4.0 Related Situations in Quantum Mechanics [Next][Prev][Top]

The alternate model of quantum scattering rather than interference extends to other quantum experiments that are commonly taken as evidence of "interference".

Two important examples are:-

    1. Crystal diffraction of X-rays and Electrons.
    2. Semiconductor "Band" theory.
Interestingly, in both these situations the mathematical operations required to calculate the outcomes involve steps that are exactly parallel to those that I propose. In both situations you get the exact answers by:-
    1. Calculate momentum/energy spectrum by taking a (usually 3-D) Fourier transform of the crystal/electronic spatial structure.
    2. Apply that spectrum to the momentum/energy of the incident/conducted particles.
Many texts, while maintaining that the effects are due to waves accompanying the incident particles, focus almost entirely on the Fourier transforms of the structural properties. (See the section on "Crystal Diffraction and the Reciprocal Lattice" in Kittel, "Introduction to Solid State Physics" Wiley & Sons).

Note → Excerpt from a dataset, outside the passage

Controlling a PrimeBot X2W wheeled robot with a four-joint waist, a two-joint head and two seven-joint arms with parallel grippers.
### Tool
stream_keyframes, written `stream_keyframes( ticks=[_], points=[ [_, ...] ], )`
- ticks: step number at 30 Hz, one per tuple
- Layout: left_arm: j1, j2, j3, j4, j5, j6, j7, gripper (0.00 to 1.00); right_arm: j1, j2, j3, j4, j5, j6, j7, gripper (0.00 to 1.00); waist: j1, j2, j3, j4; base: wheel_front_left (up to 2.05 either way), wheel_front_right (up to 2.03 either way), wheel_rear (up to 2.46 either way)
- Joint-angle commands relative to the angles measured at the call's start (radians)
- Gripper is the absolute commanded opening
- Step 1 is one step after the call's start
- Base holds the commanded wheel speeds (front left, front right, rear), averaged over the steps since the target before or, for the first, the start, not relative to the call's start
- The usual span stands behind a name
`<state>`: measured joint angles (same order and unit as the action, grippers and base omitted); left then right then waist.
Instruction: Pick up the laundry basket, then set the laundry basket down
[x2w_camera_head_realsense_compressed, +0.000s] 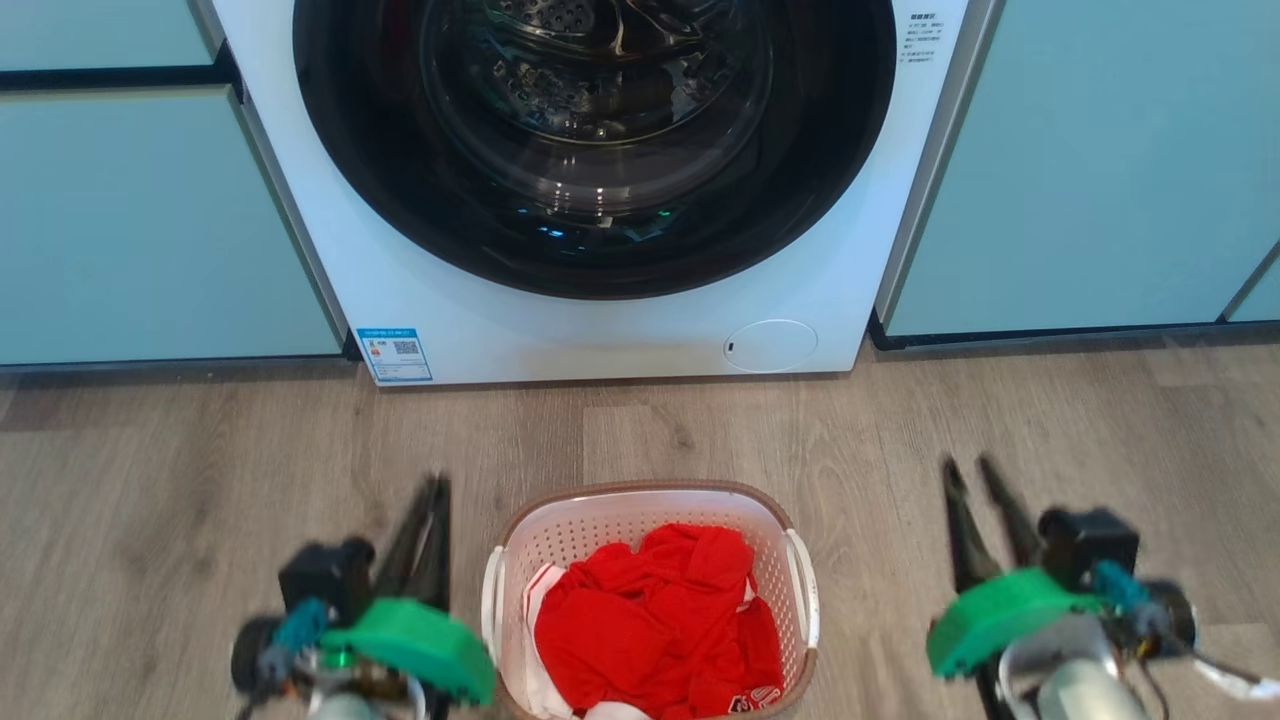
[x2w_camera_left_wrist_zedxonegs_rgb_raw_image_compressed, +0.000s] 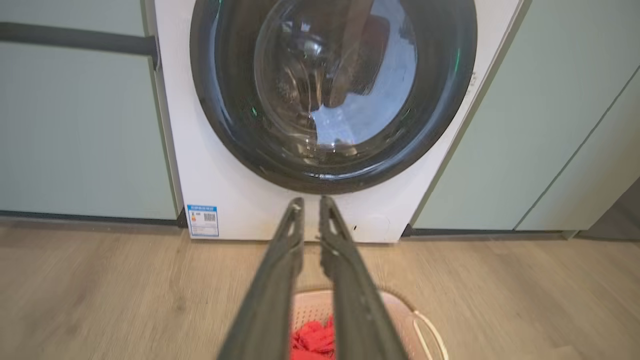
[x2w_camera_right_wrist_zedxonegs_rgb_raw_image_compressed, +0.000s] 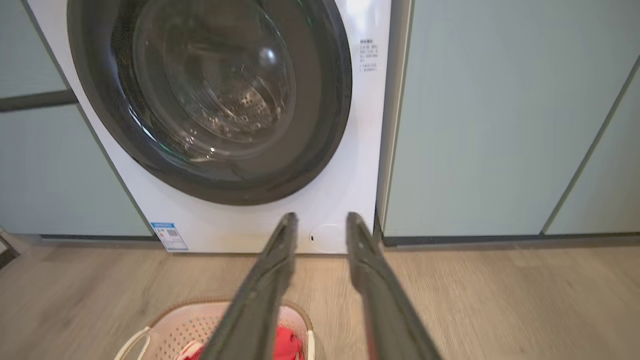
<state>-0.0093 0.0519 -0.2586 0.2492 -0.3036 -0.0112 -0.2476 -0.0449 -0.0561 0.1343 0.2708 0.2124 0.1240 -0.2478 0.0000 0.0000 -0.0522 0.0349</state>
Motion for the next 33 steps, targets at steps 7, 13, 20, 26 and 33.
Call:
stream_keyframes(
  ticks=[7, 13, 20, 26, 33],
  points=[
    [0.002, 0.002, 0.016, 0.006, -0.07, -0.006, 0.015, 0.0, 0.004, -0.003, -0.007, 0.004, 0.076, 0.0, 0.013, 0.0, 0.0, 0.0, 0.003, -0.002, 0.0, 0.0, 0.0],
    [-0.003, 0.004, 0.031, 0.007, -0.135, -0.012, 0.031, 0.0, -0.001, -0.007, -0.014, 0.004, 0.148, 0.001, 0.027, 0.0, 0.0, 0.0, 0.006, -0.004, 0.0, 0.0, 0.0],
    [-0.01, 0.006, 0.049, 0.008, -0.21, -0.018, 0.049, 0.0, -0.005, -0.01, -0.023, 0.002, 0.23, 0.001, 0.044, 0.0, 0.0, 0.0, 0.009, -0.005, 0.0, 0.0, 0.0],
    [-0.014, 0.007, 0.062, 0.008, -0.264, -0.023, 0.062, 0.0, -0.007, -0.012, -0.03, 0.001, 0.288, 0.001, 0.056, 0.0, 0.0, 0.0, 0.011, -0.007, 0.0, 0.0, 0.0],
    [-0.02, 0.009, 0.081, 0.006, -0.338, -0.03, 0.08, 0.0, -0.011, -0.014, -0.04, -0.002, 0.369, 0.002, 0.073, 0.0, 0.0, 0.0, 0.014, -0.009, 0.0, 0.0, 0.0]
  ],
)
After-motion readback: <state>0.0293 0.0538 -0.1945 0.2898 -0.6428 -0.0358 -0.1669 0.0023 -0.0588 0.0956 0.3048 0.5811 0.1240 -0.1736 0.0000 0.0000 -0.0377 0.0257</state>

I acknowledge that such effects do not "prove" my case, they do however establish that this alternate approach is viable across a wide range of quantum effects. I also argue that the model is conceptually simpler in that it does not require the support of "mystical" effects that have no description or representation in the theory; For example, the purported "wave function collapse" or perhaps the "determination of reality" via the act of observation.


5.0 The Ahranhov-Bohm Effect (In Brief) [Top][Prev]

The Ahranhov-Bohm effect is an effect in which an interference pattern becomes "shifted" by the presence of a field that is completely shielded from the particles being used to produce the pattern. Interestingly, in a twin slit version of the experiment, the twin slit bars are shifted far more than the single slit background.

In one twin slit version of the experiment, a shielded magnetic field runs along the central bar between the slits. It runs parallel to the slits and the surface of the screen so that no transmitted particles (electrons) actually cross any magnetic potential.

In another version, the screen is made of insulating material and the "slits" are holes made with conducting (metal) cylinders. A Voltage is applied so that the two cylinders are at different potentials. An electron travelling through each cylinder will not 'feel' an electric potential.

In interference based interpretations of these experiments, the observed displacement in the pattern is taken to provide more evidence for "quantum non-locality" because it is assumed that the particles are propagating as waves and produce the effects by somehow "sensing" the shielded fields.

However, if you take the approach that the pattern is an "image" of a momentum spectrum that can be exchanged between the slits and the incident particle then a different kind interpretation becomes possible.

Why? The quantum exchanges between the slit screen and the incident particles involve quantum states in the slit screen that propagate transversely, through the "shielded magnetic/electric field" in question and are directly affected by it. The spectrum of available excitations that have dimensions that traverse the field, (i.e.. those responsible for the twin slit component of the pattern), become shifted and the single slit component does not, as observed in the experiments.